What this task involves: Starting at the top of the data and ending with the line that holds "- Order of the", transcribe each line exactly; include both ends.

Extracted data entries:
Start of Block

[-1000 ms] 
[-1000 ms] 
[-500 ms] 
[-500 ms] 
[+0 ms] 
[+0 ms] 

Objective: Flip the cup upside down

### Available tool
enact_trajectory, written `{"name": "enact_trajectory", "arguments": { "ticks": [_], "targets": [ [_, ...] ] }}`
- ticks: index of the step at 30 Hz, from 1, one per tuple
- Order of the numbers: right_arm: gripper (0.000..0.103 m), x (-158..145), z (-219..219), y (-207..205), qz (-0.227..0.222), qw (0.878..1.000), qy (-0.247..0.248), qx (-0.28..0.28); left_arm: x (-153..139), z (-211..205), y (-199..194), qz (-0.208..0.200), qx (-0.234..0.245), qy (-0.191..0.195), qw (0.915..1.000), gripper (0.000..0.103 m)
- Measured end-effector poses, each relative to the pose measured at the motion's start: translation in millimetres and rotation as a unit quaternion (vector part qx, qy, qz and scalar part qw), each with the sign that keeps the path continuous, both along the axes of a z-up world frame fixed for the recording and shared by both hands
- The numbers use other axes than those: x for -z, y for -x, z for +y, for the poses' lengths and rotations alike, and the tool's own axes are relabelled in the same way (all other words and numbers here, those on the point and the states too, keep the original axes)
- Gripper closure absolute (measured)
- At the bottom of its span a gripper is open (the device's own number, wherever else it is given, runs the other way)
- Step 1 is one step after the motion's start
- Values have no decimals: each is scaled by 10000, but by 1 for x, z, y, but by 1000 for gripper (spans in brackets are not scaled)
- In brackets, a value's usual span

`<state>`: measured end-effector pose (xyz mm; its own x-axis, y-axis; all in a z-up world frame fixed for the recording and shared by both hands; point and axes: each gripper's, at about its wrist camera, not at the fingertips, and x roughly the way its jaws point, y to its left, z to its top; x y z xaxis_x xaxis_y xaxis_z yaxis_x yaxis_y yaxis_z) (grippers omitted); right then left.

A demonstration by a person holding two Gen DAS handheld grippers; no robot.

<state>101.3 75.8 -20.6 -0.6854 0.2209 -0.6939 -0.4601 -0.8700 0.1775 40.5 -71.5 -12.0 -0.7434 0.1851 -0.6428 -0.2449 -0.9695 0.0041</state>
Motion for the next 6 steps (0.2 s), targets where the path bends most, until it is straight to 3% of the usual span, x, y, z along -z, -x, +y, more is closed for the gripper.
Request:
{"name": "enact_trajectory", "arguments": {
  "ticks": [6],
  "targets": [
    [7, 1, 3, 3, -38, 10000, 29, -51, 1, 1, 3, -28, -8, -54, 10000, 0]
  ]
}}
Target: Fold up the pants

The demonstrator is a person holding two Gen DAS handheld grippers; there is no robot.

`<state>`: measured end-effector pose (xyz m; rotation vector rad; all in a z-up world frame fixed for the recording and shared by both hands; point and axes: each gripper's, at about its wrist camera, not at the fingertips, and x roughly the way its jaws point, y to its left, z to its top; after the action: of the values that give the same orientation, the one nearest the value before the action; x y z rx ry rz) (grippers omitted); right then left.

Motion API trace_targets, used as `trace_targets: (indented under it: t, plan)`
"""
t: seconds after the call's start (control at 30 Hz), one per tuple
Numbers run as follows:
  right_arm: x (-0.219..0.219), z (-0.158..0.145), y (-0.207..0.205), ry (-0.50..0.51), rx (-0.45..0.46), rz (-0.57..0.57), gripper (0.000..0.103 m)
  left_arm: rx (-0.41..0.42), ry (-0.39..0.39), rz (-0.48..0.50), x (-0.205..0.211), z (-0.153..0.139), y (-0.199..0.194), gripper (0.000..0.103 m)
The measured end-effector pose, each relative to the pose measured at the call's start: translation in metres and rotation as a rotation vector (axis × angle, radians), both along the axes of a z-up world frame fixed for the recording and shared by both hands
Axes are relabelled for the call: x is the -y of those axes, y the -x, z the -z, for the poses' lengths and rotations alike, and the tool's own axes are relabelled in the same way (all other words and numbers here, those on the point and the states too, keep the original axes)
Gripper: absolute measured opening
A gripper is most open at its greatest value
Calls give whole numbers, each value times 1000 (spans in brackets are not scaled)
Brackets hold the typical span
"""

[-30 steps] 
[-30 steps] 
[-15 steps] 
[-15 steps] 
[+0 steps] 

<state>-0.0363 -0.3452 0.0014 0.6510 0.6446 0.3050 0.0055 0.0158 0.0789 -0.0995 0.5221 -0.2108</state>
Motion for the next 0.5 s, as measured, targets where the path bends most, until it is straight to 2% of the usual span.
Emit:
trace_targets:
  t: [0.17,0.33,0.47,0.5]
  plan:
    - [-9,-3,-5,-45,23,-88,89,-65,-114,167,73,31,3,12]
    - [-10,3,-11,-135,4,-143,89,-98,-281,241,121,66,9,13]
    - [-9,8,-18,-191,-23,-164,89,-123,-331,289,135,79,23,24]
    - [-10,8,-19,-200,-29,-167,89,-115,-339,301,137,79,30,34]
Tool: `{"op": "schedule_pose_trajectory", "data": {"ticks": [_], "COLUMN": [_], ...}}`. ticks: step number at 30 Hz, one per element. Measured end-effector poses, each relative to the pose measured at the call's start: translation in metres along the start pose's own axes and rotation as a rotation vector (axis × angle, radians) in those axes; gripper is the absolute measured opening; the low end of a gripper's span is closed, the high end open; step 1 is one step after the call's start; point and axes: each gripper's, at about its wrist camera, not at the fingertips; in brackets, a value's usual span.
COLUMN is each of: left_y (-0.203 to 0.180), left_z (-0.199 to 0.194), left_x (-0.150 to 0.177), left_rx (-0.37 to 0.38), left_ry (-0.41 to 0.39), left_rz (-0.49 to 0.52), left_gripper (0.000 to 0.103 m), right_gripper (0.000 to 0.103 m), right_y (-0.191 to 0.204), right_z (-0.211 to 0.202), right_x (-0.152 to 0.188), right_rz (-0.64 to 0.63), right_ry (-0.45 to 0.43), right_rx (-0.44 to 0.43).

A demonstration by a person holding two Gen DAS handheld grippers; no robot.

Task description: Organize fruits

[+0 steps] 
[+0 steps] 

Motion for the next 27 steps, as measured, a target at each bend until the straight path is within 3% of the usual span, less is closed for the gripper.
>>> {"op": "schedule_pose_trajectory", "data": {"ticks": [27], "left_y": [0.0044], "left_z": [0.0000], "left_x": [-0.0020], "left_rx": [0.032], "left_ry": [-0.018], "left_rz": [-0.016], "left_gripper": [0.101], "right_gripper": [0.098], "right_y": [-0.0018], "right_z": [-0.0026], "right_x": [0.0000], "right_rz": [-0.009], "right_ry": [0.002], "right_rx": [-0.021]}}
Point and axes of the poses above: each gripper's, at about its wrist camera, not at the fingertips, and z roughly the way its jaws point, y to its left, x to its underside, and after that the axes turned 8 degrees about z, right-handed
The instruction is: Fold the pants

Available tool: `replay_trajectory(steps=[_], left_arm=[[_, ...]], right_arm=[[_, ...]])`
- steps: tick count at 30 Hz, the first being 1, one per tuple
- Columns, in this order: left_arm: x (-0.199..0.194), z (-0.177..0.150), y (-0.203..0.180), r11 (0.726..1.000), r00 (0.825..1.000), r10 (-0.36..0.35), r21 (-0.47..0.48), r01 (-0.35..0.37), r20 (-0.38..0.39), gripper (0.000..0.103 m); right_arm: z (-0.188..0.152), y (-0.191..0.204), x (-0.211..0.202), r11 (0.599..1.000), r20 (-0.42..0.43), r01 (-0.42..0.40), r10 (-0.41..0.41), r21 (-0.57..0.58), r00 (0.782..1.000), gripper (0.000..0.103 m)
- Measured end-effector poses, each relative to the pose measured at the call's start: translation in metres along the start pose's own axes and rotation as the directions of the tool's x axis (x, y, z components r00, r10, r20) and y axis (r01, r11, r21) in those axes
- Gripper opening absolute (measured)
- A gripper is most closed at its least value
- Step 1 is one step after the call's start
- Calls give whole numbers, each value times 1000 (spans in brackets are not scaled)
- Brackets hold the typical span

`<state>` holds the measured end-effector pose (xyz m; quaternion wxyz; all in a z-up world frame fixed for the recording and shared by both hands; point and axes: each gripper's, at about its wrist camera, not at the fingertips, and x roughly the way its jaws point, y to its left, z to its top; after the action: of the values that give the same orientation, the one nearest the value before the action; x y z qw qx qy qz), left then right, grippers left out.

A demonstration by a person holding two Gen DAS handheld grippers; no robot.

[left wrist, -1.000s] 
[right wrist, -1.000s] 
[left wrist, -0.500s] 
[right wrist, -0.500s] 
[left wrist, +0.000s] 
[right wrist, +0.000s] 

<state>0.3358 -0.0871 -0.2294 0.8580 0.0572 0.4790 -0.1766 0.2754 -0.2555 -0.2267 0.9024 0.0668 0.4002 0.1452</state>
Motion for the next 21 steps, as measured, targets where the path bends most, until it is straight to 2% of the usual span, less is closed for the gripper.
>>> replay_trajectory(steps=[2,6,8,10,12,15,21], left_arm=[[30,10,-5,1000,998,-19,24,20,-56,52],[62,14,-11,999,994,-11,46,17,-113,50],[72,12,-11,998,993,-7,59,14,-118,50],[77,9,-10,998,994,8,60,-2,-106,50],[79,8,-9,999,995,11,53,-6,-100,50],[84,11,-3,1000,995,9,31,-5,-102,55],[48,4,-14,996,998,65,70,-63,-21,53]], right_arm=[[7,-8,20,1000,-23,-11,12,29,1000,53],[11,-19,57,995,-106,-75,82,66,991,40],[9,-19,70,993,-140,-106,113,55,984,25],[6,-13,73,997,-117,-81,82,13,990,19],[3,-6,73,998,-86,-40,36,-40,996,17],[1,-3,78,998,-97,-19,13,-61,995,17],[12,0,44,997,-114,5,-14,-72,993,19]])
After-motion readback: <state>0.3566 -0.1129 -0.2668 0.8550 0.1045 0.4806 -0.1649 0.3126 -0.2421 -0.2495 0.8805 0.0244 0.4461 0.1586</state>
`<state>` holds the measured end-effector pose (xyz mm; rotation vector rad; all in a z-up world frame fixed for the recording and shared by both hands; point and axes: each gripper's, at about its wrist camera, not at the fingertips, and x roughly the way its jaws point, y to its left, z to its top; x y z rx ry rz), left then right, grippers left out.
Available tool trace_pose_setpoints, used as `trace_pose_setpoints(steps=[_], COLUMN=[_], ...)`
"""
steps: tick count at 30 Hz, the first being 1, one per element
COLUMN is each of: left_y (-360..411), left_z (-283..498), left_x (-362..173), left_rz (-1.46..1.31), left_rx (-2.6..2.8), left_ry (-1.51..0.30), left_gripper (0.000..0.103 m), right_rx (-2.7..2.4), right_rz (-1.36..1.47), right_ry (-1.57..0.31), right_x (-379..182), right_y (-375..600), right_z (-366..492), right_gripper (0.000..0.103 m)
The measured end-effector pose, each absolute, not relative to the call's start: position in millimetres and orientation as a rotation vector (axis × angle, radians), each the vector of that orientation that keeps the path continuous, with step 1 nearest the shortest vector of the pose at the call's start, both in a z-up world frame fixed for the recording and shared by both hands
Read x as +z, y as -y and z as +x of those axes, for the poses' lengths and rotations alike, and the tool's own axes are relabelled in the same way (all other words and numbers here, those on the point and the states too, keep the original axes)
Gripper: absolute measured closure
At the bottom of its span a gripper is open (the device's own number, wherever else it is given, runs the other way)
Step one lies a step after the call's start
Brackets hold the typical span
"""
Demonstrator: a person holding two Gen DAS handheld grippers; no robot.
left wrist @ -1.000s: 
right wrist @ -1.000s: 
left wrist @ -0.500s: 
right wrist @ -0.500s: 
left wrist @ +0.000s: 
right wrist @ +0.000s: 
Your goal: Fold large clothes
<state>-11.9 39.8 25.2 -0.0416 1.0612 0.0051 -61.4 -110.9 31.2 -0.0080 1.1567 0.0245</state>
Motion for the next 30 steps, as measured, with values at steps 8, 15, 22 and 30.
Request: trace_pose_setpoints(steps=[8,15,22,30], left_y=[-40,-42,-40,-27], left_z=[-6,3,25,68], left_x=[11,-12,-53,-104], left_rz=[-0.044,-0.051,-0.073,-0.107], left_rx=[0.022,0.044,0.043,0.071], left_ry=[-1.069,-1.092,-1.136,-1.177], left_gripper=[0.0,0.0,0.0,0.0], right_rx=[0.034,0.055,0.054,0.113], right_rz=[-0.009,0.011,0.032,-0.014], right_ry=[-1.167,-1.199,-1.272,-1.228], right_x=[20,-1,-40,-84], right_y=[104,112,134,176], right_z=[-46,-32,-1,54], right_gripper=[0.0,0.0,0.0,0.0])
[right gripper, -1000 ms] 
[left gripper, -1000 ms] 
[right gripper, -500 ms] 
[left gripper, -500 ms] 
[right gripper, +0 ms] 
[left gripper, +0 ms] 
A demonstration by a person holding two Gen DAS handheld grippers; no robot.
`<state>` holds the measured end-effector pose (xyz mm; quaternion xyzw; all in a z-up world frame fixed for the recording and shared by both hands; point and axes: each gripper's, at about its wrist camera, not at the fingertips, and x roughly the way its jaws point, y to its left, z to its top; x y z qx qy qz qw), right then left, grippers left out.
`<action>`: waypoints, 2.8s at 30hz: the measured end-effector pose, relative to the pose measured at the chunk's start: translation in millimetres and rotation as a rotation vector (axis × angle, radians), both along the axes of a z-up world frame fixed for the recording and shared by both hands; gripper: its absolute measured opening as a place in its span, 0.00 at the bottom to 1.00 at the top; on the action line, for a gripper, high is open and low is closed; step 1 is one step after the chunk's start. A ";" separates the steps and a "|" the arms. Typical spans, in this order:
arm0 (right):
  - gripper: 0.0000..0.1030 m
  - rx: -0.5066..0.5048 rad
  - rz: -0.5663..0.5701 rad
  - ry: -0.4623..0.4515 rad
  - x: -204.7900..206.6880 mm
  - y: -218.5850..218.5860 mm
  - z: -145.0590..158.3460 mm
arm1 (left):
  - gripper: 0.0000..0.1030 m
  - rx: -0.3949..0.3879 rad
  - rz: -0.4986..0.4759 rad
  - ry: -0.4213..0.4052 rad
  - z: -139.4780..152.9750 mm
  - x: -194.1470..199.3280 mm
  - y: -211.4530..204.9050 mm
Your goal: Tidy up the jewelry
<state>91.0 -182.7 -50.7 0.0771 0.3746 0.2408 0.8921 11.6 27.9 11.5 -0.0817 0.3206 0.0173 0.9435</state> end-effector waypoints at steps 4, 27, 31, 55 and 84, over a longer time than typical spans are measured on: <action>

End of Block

Output below:
[-1000 ms] 
[-1000 ms] 
[-500 ms] 
[-500 ms] 
[+0 ms] 
[+0 ms] 

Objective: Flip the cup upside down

### Available tool
enact_trajectory, written `{"name": "enact_trajectory", "arguments": { "ticks": [_], "targets": [ [_, ...] ] }}`
- ticks: index of the step at 30 Hz, from 1, one per tuple
- Order of the numbers: right_arm: gripper (0.000..0.103 m), x (-158..145), z (-219..219), y (-207..205), qz (-0.227..0.222), qw (0.878..1.000), qy (-0.247..0.248), qx (-0.28..0.28); left_arm: x (-153..139), z (-211..205), y (-199..194), qz (-0.208..0.200), qx (-0.234..0.245), qy (-0.191..0.195), qw (0.915..1.000), gripper (0.000..0.103 m)

There is nothing more to add to the answer.